> _Data block_
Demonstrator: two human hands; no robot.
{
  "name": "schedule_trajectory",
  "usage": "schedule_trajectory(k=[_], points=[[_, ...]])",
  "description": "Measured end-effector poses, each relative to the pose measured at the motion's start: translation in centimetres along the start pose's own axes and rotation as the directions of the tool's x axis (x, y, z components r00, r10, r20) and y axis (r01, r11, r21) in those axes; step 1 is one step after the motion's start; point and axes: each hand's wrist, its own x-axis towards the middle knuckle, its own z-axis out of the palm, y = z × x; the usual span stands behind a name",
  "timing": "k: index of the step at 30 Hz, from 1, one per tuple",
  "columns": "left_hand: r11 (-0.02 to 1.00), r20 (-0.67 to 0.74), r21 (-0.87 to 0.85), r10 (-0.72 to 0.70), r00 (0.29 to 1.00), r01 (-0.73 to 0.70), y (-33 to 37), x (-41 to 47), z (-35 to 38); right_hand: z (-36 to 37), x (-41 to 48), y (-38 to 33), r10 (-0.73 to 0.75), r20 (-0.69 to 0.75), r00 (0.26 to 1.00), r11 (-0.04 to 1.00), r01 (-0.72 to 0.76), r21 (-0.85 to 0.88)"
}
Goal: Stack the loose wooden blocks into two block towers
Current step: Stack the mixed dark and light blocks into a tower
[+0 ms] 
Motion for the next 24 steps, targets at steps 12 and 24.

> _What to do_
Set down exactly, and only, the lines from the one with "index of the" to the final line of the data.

> _Answer below_
  "timing": "k: index of the step at 30 Hz, from 1, one per tuple",
  "columns": "left_hand: r11 (-0.02 to 1.00), r20 (-0.67 to 0.74), r21 (-0.87 to 0.85), r10 (-0.72 to 0.70), r00 (0.29 to 1.00), r01 (-0.73 to 0.70), y (-33 to 37), x (-41 to 47), z (-35 to 38); right_hand: z (-36 to 37), x (-41 to 48), y (-38 to 33), r10 (-0.73 to 0.75), r20 (-0.69 to 0.75), r00 (0.26 to 1.00), r11 (-0.04 to 1.00), r01 (-0.72 to 0.76), r21 (-0.85 to 0.88)"
}
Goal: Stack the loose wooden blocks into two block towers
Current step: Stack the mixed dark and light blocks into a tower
[+0 ms] 
Motion for the next 24 steps, targets at steps 12 and 24.

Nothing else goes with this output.